蒲焼100gあたり、5.000IU含まれていますので、大人1日分の所要量2.000IUは充分に補っています。肝は更に3倍もの「ビタミンA」が含まれています。
それではビタミンAは、体にどのような作用があるのでしょうか?

■うなぎとビタミンAについて

薄暗い場所でも視力を保つ
ビタミンAは「目のビタミン」と呼ばれるように、視覚・視力作用に大いに関係があります。薄明視といって、夜や明かりのない薄暗いところでも物を見ることが出来たり、色を見たりする能力に役立っている訳です。映画館の暗闇に入って、目が慣れにくくなったと思ったら、ビタミンAをたっぷり摂ってみましょう。
隣の素敵な女性がよく見えるようになるのかも知れません??(^^;

皮膚や粘膜の上皮組織を正常に保つ
皮膚をはじめ、口から肺、口から肛門まで、などのように外界につながる組織を形成している細胞が上皮組織です。
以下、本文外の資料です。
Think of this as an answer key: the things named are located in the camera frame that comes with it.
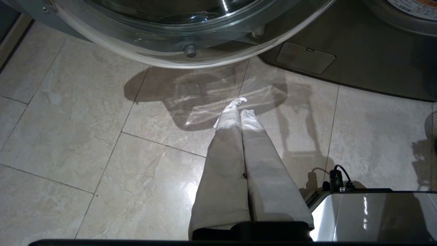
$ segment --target washer door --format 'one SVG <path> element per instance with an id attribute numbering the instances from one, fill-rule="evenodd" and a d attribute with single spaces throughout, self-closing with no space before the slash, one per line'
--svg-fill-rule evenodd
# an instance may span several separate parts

それが正常に発育し、機能するために不可欠なのがビタミンAです。つまり、すべての粘膜が硬くなったり、傷ついたりしないような働きをしている訳です。
また、病気にかかりやすくなったと思ったら、ビタミンAの不足が原因です。ビタミンAは、病原菌などが体内に侵入するのを防ぐ免疫機能を維持する働きもあるからです。
とくに、抵抗力の弱い子どもさんには充分摂らせましょう。

生殖機能の維持を果たす
ビタミンAが不足すると子供ができなくなるヨ!
あくまでも動物実験によりますが、ビタミンA欠乏の動物では精子が作り出されないことが報告されています。

成長・発育に効果
歯や骨の成長にも影響があり、とくに子どもの成長に欠かせません。
ガンの予防に効果
近頃では、ガンの予防や治療効果があることがわかってきました。特に肺ガンを防ぐのにカロチンやビタミンAが効果があるようです。

過剰摂取での副作用
それでは、ビタミンAの効果が絶大だからたくさん摂った方がよい、と思いがちですが、そうではありません。過剰に摂ると、吐き気・食欲不振・頭痛などの出る心配があります。とくに肝焼きが好きな方は、ほどほどにしましょう・・・・・。


■うなぎとその他ビタミン

他に、以下のビタミンが含まれています。
ビタミンB1 倦怠感・疲労感に効果。
ビタミンB2 口びるの荒れ、ただれに効果。
ビタミンD 骨軟化症を予防。
ビタミンE シミ・しもやけの予防。